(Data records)
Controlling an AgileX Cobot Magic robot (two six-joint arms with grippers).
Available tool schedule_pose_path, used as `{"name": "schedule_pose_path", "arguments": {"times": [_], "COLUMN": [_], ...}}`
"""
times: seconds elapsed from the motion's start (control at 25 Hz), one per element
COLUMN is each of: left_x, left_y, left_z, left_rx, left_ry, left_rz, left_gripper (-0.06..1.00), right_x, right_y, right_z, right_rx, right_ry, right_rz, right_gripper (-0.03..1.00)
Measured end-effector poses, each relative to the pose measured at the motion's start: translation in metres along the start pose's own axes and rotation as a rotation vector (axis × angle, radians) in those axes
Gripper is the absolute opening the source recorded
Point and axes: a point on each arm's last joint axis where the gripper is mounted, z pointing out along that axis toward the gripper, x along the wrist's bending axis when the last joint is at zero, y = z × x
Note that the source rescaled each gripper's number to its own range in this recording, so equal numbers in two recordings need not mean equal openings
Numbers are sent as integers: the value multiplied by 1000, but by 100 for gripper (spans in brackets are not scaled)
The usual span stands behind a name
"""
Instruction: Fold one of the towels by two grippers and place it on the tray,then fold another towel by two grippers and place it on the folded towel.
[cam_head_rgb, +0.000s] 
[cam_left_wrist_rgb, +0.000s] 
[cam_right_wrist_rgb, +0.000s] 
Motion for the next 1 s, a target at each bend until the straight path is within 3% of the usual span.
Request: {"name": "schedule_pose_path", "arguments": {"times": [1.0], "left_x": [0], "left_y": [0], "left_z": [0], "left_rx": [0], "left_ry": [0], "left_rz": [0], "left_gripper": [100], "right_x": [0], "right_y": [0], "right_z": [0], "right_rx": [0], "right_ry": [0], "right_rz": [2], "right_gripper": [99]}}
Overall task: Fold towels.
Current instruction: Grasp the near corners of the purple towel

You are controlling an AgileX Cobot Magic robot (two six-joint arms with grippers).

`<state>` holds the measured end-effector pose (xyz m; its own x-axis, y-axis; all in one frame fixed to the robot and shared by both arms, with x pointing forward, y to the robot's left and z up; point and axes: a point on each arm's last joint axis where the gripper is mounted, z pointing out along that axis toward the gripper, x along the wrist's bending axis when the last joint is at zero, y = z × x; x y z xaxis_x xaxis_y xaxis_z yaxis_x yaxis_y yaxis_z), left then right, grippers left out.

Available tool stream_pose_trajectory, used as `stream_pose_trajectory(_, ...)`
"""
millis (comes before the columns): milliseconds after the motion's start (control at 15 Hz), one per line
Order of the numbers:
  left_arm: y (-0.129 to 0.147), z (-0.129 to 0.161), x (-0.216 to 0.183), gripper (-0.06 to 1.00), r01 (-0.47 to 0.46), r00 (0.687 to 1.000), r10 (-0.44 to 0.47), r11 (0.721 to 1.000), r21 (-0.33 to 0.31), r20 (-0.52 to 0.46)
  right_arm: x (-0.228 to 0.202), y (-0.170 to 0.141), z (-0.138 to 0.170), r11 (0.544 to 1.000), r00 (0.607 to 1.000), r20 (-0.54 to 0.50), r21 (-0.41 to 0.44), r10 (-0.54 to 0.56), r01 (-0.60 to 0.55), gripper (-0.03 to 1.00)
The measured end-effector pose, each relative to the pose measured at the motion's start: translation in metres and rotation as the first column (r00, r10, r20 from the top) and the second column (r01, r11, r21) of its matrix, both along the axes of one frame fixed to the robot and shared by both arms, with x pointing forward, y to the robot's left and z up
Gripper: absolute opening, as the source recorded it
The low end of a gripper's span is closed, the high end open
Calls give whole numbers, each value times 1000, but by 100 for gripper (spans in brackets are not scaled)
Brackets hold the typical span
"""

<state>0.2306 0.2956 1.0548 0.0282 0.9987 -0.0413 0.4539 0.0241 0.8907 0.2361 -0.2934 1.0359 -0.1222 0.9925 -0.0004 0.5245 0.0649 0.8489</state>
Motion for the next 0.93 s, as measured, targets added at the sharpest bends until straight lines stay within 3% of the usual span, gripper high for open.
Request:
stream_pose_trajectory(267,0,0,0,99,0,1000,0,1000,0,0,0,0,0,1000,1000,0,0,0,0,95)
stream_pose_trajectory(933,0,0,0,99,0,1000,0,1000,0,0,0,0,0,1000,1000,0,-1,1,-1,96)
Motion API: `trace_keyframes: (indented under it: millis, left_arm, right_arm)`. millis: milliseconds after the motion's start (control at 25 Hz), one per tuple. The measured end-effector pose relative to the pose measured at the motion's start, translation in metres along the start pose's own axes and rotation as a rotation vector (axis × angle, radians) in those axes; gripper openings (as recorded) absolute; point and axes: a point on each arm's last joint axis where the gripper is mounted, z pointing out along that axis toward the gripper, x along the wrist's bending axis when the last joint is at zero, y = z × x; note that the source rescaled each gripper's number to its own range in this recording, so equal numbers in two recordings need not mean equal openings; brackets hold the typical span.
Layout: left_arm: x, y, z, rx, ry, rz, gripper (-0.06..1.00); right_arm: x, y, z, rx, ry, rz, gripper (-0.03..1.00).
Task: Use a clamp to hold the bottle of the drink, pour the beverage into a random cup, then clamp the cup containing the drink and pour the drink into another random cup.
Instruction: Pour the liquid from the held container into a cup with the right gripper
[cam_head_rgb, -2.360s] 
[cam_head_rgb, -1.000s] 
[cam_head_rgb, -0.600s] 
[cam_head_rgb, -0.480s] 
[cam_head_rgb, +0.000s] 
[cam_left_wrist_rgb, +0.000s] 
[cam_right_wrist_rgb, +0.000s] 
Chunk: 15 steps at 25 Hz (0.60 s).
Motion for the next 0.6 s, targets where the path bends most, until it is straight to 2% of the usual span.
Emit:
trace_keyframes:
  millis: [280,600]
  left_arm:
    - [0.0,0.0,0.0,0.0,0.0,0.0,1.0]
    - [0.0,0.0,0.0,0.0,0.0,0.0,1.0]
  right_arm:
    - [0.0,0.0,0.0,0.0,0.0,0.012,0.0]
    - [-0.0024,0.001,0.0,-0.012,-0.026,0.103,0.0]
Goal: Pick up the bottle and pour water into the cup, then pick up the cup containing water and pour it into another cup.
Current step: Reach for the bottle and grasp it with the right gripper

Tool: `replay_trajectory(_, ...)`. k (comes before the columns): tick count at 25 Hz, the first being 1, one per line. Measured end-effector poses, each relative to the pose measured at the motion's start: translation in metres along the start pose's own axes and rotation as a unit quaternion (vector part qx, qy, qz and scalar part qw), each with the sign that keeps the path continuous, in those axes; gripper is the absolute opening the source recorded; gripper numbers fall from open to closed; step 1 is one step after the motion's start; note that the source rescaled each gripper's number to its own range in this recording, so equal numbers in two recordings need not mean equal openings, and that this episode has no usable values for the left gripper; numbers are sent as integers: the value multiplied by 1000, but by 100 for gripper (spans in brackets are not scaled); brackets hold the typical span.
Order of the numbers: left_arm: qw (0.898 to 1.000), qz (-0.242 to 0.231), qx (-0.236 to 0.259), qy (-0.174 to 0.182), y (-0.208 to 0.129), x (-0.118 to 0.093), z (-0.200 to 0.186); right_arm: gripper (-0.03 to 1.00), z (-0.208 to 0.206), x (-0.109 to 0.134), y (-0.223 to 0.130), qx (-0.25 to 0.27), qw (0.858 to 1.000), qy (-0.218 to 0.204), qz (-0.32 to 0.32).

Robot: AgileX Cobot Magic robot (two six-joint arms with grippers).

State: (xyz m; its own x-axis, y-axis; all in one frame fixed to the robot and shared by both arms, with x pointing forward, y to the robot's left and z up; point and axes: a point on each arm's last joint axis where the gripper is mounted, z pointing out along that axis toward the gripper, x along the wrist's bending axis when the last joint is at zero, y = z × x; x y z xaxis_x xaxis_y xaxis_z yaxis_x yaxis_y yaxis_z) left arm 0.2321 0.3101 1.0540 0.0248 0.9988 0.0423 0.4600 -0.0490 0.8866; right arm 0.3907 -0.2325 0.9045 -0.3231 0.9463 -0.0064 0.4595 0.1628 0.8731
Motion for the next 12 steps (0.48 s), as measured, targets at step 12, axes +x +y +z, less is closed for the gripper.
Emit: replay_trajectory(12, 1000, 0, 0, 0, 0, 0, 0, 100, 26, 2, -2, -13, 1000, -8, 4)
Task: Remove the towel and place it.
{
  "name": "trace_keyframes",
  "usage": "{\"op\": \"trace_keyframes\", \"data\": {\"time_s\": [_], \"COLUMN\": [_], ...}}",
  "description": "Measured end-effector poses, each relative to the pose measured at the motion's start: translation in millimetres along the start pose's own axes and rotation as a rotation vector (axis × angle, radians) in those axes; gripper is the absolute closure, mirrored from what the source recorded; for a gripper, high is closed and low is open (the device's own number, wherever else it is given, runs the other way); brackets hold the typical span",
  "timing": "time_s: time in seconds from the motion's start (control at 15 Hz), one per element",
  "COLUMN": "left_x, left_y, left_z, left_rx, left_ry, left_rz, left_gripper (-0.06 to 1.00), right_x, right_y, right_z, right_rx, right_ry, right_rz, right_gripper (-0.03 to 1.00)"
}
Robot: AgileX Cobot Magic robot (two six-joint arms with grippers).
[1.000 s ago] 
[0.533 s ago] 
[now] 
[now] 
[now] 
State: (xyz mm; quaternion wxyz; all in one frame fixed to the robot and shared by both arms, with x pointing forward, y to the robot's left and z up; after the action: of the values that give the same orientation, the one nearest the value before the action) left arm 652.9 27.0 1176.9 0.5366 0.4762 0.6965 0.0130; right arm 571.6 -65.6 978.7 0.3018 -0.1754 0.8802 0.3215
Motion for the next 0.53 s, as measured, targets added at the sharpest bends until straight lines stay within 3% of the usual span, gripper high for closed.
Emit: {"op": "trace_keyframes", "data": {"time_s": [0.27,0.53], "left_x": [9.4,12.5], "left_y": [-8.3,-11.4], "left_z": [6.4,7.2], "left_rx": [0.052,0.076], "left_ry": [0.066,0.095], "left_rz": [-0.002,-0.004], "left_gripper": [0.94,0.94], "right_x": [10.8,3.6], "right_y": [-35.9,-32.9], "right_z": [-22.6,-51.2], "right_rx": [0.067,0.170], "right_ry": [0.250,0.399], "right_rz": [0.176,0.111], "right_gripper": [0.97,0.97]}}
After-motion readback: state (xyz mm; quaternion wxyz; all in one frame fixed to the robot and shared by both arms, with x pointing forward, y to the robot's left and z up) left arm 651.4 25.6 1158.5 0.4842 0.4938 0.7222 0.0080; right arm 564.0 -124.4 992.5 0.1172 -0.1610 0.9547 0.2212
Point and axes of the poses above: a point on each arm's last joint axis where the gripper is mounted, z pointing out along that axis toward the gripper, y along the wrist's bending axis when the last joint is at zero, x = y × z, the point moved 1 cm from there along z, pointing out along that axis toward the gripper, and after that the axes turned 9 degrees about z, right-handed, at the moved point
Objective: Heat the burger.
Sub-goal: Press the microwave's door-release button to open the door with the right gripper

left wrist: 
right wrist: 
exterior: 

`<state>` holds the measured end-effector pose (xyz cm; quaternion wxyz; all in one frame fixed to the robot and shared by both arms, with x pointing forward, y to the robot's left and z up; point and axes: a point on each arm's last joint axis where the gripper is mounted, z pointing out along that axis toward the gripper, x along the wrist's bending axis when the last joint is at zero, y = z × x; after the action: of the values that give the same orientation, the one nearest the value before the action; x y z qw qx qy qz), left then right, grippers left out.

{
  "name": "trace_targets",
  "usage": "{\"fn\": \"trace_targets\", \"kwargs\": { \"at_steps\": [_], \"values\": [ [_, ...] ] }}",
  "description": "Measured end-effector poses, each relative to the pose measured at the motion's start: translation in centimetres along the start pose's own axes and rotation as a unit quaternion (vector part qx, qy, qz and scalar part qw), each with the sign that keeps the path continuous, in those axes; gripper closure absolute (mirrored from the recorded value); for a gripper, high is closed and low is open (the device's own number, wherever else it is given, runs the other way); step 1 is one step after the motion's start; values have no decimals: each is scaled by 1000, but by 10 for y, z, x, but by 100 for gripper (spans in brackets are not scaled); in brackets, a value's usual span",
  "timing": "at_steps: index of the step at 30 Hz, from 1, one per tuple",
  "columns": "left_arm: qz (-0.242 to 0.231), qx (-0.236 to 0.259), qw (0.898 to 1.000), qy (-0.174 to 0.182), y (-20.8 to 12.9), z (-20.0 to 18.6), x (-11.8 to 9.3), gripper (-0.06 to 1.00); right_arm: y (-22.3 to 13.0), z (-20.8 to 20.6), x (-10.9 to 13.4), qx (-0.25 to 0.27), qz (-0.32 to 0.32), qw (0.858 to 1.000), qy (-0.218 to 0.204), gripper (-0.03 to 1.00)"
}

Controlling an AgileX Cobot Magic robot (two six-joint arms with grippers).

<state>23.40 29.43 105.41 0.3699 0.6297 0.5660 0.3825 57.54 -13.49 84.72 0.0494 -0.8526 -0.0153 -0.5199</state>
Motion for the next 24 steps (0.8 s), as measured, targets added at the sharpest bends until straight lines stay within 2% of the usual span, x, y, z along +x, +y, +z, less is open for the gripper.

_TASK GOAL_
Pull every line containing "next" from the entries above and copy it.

_ANSWER TO THIS PROBLEM_
Motion for the next 1 s, a target at each bend until the straight path is within 3% of the usual span.
Motion for the next 0.93 s, as measured, targets added at the sharpest bends until straight lines stay within 3% of the usual span, gripper high for open.
Motion for the next 0.6 s, targets where the path bends most, until it is straight to 2% of the usual span.
Motion for the next 12 steps (0.48 s), as measured, targets at step 12, axes +x +y +z, less is closed for the gripper.
Motion for the next 0.53 s, as measured, targets added at the sharpest bends until straight lines stay within 3% of the usual span, gripper high for closed.
Motion for the next 24 steps (0.8 s), as measured, targets added at the sharpest bends until straight lines stay within 2% of the usual span, x, y, z along +x, +y, +z, less is open for the gripper.

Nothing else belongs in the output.